• _Supplied information_:

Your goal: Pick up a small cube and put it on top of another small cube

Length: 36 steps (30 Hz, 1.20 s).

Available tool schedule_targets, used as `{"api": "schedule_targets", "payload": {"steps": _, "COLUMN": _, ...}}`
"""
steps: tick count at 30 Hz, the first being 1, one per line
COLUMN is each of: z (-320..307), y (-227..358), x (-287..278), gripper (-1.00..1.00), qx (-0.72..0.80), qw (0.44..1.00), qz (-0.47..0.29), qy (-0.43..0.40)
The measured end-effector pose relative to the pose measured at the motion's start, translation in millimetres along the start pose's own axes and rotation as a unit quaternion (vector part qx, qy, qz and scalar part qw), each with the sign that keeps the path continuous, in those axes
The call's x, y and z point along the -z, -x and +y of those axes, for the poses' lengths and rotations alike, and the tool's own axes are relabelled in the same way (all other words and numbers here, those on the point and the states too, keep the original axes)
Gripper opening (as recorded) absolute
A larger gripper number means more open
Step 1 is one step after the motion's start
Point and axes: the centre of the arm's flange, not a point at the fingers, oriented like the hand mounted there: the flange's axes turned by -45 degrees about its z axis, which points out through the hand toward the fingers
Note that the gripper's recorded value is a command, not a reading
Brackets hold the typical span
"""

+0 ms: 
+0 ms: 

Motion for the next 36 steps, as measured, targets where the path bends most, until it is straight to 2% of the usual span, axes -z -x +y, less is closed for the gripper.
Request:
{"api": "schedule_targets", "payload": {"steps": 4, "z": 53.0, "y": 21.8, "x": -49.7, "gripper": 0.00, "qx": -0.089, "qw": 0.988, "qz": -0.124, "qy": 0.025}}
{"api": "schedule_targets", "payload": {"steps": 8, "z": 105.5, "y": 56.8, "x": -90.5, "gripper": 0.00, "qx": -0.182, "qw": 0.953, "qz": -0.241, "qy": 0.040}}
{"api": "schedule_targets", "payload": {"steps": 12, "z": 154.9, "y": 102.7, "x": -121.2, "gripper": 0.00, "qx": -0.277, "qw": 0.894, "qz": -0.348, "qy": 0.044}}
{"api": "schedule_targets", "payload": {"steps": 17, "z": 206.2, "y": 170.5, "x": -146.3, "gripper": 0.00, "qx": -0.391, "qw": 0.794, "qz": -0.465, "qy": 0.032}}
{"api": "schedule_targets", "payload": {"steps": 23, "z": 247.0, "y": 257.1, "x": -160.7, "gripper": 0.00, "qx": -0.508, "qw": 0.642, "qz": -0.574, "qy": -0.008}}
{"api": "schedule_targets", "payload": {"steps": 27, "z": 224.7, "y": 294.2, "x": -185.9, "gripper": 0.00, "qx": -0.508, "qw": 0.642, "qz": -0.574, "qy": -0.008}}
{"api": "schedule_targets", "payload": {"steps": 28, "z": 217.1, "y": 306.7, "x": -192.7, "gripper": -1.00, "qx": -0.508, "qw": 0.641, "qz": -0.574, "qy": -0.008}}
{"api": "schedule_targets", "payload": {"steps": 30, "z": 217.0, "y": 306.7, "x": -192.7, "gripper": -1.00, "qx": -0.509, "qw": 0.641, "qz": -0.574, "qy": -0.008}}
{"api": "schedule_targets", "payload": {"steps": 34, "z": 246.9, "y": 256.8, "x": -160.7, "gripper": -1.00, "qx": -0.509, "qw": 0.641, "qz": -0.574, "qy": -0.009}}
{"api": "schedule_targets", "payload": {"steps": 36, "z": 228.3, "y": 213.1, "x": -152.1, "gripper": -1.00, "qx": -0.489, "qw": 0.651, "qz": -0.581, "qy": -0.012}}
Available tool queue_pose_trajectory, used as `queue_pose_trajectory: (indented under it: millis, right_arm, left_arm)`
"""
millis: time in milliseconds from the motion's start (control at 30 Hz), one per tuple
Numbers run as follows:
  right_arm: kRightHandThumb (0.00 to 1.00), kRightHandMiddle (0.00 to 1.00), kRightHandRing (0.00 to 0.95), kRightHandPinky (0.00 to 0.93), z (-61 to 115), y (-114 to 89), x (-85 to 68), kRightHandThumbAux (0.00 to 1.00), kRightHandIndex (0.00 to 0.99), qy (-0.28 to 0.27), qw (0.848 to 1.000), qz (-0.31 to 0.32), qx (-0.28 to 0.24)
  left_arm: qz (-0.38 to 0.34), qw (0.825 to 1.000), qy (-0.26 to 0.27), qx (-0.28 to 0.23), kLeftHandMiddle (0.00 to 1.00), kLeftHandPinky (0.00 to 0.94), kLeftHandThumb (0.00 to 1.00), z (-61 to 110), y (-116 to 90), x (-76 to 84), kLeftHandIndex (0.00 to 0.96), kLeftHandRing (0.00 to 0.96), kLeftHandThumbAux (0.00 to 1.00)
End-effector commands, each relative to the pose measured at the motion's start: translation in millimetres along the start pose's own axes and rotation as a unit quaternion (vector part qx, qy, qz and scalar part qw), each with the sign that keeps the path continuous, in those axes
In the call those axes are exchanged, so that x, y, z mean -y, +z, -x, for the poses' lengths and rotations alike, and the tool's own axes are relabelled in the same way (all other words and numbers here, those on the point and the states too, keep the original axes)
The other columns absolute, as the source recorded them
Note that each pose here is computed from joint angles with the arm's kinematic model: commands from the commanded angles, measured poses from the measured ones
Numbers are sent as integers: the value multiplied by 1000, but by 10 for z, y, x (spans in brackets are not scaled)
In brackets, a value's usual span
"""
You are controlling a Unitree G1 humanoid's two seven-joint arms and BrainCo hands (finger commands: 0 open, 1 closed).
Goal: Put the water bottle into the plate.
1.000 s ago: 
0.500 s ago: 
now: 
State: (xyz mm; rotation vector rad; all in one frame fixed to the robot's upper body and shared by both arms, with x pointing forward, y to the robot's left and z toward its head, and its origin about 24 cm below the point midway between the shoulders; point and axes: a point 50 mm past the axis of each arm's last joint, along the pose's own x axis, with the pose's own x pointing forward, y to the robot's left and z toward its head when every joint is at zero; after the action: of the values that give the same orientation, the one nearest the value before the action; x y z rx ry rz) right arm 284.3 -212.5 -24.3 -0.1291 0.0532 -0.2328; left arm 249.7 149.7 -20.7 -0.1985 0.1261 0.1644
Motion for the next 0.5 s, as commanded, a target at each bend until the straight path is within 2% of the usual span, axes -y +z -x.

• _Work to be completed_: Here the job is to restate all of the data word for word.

• _Reply_:
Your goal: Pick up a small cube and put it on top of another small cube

Length: 36 steps (30 Hz, 1.20 s).

Available tool schedule_targets, used as `{"api": "schedule_targets", "payload": {"steps": _, "COLUMN": _, ...}}`
"""
steps: tick count at 30 Hz, the first being 1, one per line
COLUMN is each of: z (-320..307), y (-227..358), x (-287..278), gripper (-1.00..1.00), qx (-0.72..0.80), qw (0.44..1.00), qz (-0.47..0.29), qy (-0.43..0.40)
The measured end-effector pose relative to the pose measured at the motion's start, translation in millimetres along the start pose's own axes and rotation as a unit quaternion (vector part qx, qy, qz and scalar part qw), each with the sign that keeps the path continuous, in those axes
The call's x, y and z point along the -z, -x and +y of those axes, for the poses' lengths and rotations alike, and the tool's own axes are relabelled in the same way (all other words and numbers here, those on the point and the states too, keep the original axes)
Gripper opening (as recorded) absolute
A larger gripper number means more open
Step 1 is one step after the motion's start
Point and axes: the centre of the arm's flange, not a point at the fingers, oriented like the hand mounted there: the flange's axes turned by -45 degrees about its z axis, which points out through the hand toward the fingers
Note that the gripper's recorded value is a command, not a reading
Brackets hold the typical span
"""

+0 ms: 
+0 ms: 

Motion for the next 36 steps, as measured, targets where the path bends most, until it is straight to 2% of the usual span, axes -z -x +y, less is closed for the gripper.
Request:
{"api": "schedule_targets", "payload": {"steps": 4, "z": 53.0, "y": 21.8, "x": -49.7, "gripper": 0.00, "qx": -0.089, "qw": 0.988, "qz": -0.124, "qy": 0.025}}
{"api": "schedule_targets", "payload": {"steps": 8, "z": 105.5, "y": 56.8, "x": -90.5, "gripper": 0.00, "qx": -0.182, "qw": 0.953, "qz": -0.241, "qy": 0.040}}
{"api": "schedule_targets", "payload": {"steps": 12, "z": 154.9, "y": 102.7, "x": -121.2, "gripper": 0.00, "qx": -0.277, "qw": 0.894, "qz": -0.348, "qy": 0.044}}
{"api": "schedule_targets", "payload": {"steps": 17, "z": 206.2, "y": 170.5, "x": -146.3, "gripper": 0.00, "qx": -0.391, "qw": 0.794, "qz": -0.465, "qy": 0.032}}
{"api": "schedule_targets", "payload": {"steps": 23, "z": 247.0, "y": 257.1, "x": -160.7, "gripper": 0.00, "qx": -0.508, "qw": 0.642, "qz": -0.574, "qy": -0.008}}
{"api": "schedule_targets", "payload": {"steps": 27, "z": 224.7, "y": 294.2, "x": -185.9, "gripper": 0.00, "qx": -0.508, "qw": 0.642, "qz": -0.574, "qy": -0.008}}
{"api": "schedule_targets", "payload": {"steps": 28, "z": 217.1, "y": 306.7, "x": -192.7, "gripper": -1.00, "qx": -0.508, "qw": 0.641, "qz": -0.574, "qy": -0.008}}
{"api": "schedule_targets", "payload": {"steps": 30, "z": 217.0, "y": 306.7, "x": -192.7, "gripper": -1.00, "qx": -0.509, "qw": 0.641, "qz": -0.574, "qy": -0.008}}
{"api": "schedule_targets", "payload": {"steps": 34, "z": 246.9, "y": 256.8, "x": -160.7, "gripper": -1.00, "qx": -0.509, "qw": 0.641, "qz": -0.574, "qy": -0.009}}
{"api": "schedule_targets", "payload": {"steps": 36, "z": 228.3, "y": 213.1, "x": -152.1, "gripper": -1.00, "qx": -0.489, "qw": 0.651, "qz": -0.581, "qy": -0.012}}
Available tool queue_pose_trajectory, used as `queue_pose_trajectory: (indented under it: millis, right_arm, left_arm)`
"""
millis: time in milliseconds from the motion's start (control at 30 Hz), one per tuple
Numbers run as follows:
  right_arm: kRightHandThumb (0.00 to 1.00), kRightHandMiddle (0.00 to 1.00), kRightHandRing (0.00 to 0.95), kRightHandPinky (0.00 to 0.93), z (-61 to 115), y (-114 to 89), x (-85 to 68), kRightHandThumbAux (0.00 to 1.00), kRightHandIndex (0.00 to 0.99), qy (-0.28 to 0.27), qw (0.848 to 1.000), qz (-0.31 to 0.32), qx (-0.28 to 0.24)
  left_arm: qz (-0.38 to 0.34), qw (0.825 to 1.000), qy (-0.26 to 0.27), qx (-0.28 to 0.23), kLeftHandMiddle (0.00 to 1.00), kLeftHandPinky (0.00 to 0.94), kLeftHandThumb (0.00 to 1.00), z (-61 to 110), y (-116 to 90), x (-76 to 84), kLeftHandIndex (0.00 to 0.96), kLeftHandRing (0.00 to 0.96), kLeftHandThumbAux (0.00 to 1.00)
End-effector commands, each relative to the pose measured at the motion's start: translation in millimetres along the start pose's own axes and rotation as a unit quaternion (vector part qx, qy, qz and scalar part qw), each with the sign that keeps the path continuous, in those axes
In the call those axes are exchanged, so that x, y, z mean -y, +z, -x, for the poses' lengths and rotations alike, and the tool's own axes are relabelled in the same way (all other words and numbers here, those on the point and the states too, keep the original axes)
The other columns absolute, as the source recorded them
Note that each pose here is computed from joint angles with the arm's kinematic model: commands from the commanded angles, measured poses from the measured ones
Numbers are sent as integers: the value multiplied by 1000, but by 10 for z, y, x (spans in brackets are not scaled)
In brackets, a value's usual span
"""
You are controlling a Unitree G1 humanoid's two seven-joint arms and BrainCo hands (finger commands: 0 open, 1 closed).
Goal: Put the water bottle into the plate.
1.000 s ago: 
0.500 s ago: 
now: 
State: (xyz mm; rotation vector rad; all in one frame fixed to the robot's upper body and shared by both arms, with x pointing forward, y to the robot's left and z toward its head, and its origin about 24 cm below the point midway between the shoulders; point and axes: a point 50 mm past the axis of each arm's last joint, along the pose's own x axis, with the pose's own x pointing forward, y to the robot's left and z toward its head when every joint is at zero; after the action: of the values that give the same orientation, the one nearest the value before the action; x y z rx ry rz) right arm 284.3 -212.5 -24.3 -0.1291 0.0532 -0.2328; left arm 249.7 149.7 -20.7 -0.1985 0.1261 0.1644
Motion for the next 0.5 s, as commanded, a target at each bend until the straight path is within 2% of the usual span, axes -y +z -x.

There is nothing else to add to the answer.